業界には、問屋とのいき過ぎた関係など、古い経営体質の名残もあった。そうした問題も含め、組合の立場で経営の近代化を考える。待遇改善だけでなく、経営改善へと向かったのは、結局は働く全員の生活を守るためだ。後輩に「創造的破壊者」と評されたが、1人で突き進んだわけではない。みんなで考えて、行動した。重要なステークホルダーとして、経営のチェック役も重要だ。

委員長を長くやり、どういう職場があり、どんな人たちがどういう条件で働いているか、実像がみえた。そこから、委員長の最後のころ、大勢いたパートタイマーたちの組合員化に取り組む。やはり、組合員でないことで、不公平さはあった。

組合にもパート側にも、議論はあった。組合は人数が増えれば負担は増すが、組合費の収入も増える。その分、パート側に負担も生まれるから、「それだけの見返りはありますか?」という問いになり、パートの時間給の増加が春闘の要求に入ることになる。執行部は当然、そうした義務を負う。不公平感の是正やパートの人たちの収入の安定は、働く意欲や向上心に欠かせない。そう考えて、95年実施への道筋をつける。業界では、先駆けた動きだった。有期雇用の契約社員についても、後継の委員長たちが進めてくれて、いま高島屋では全員が組合員になれる。

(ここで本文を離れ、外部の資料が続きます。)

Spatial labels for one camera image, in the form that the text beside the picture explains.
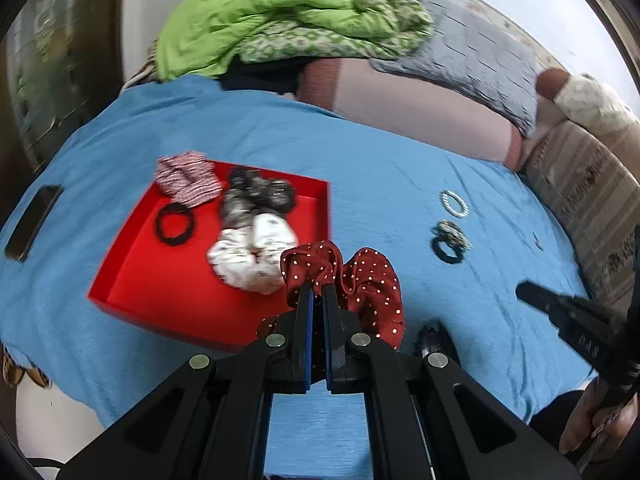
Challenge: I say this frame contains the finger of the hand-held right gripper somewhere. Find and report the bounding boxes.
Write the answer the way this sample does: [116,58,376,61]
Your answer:
[515,281,616,341]

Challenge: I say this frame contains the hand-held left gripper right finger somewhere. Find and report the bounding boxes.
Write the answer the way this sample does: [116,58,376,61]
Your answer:
[322,284,583,480]

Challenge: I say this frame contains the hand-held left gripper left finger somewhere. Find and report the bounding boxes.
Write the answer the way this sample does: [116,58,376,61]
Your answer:
[57,284,315,480]

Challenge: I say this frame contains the red polka dot scrunchie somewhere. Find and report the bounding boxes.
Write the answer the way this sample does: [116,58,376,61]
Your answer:
[280,241,406,351]

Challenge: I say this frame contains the golden beaded hair tie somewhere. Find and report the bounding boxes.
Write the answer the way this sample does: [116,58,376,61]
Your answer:
[432,221,472,251]

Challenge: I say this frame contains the black hair tie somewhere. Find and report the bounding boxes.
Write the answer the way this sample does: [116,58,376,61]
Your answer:
[431,237,463,263]
[155,203,197,247]

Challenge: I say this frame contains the white patterned scrunchie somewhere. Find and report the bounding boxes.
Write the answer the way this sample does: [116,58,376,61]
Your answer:
[207,212,299,295]

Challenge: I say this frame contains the pale beaded hair tie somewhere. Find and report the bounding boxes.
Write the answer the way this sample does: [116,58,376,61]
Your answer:
[440,190,471,218]

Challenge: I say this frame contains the black sparkly scrunchie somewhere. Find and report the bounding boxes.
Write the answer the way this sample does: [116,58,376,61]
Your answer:
[262,179,297,213]

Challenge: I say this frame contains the red tray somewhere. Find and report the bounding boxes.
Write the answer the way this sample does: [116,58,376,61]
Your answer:
[87,160,335,353]

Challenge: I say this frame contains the grey fluffy scrunchie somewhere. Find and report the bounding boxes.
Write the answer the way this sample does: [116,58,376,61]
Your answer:
[220,191,261,228]

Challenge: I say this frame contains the dark grey scrunchie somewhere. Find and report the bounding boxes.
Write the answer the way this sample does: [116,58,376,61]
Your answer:
[229,166,268,193]

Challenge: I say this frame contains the red white striped scrunchie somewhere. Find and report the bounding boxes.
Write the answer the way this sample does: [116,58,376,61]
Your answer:
[154,150,223,207]

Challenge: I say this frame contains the person's right hand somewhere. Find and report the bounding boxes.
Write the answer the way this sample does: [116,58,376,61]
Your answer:
[559,379,640,458]

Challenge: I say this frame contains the beige striped cushion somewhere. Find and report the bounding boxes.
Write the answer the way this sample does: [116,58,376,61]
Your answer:
[520,120,640,311]

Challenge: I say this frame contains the blue blanket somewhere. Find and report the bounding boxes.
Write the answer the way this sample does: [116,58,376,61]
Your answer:
[0,75,598,480]

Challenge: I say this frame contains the white patterned pillow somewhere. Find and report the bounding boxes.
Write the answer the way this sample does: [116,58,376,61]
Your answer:
[552,74,640,136]

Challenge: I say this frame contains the pink cushion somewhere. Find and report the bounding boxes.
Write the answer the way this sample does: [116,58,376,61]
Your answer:
[295,57,526,171]

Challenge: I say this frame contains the grey pillow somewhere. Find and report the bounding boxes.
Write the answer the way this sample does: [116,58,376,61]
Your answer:
[370,0,546,138]

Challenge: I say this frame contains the leopard print cloth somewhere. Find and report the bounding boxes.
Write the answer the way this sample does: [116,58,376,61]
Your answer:
[0,345,53,391]

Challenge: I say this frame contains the black smartphone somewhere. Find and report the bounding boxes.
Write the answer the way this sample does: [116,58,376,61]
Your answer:
[4,185,64,262]

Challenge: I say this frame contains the green floral blanket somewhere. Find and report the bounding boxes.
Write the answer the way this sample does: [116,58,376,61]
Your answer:
[235,0,435,63]

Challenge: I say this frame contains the green quilt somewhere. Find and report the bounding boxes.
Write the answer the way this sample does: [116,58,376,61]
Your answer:
[155,0,396,83]

一連の活動に「経営の圧迫要因になるのではないか」と指摘されたことが、少なくない。陰口も、言われた。でも、経営側に立った際に確認したら、言われるほど負担にはなっていない。それより、同じ組合の組織員であるという意識が浸透し、職場の一体感が醸成され、安定した職場づくりの一助になっている。

「無恒産、因無恒心」(恒産なければ、因って恒心なし)――生活を支えることができる安定収入がなければ、変わらぬ道徳心は保ち難い、との意味だ。中国の古典『孟子』にある言葉で、指導者は人々の気持ちをぐらつかせないように、安定した経済基盤を確立してあげなくてはいけない、と説く。パートタイマーや派遣社員の生活基盤の改善を図り、企業としての総合力を高めていく鈴木流は、この教えと重なる。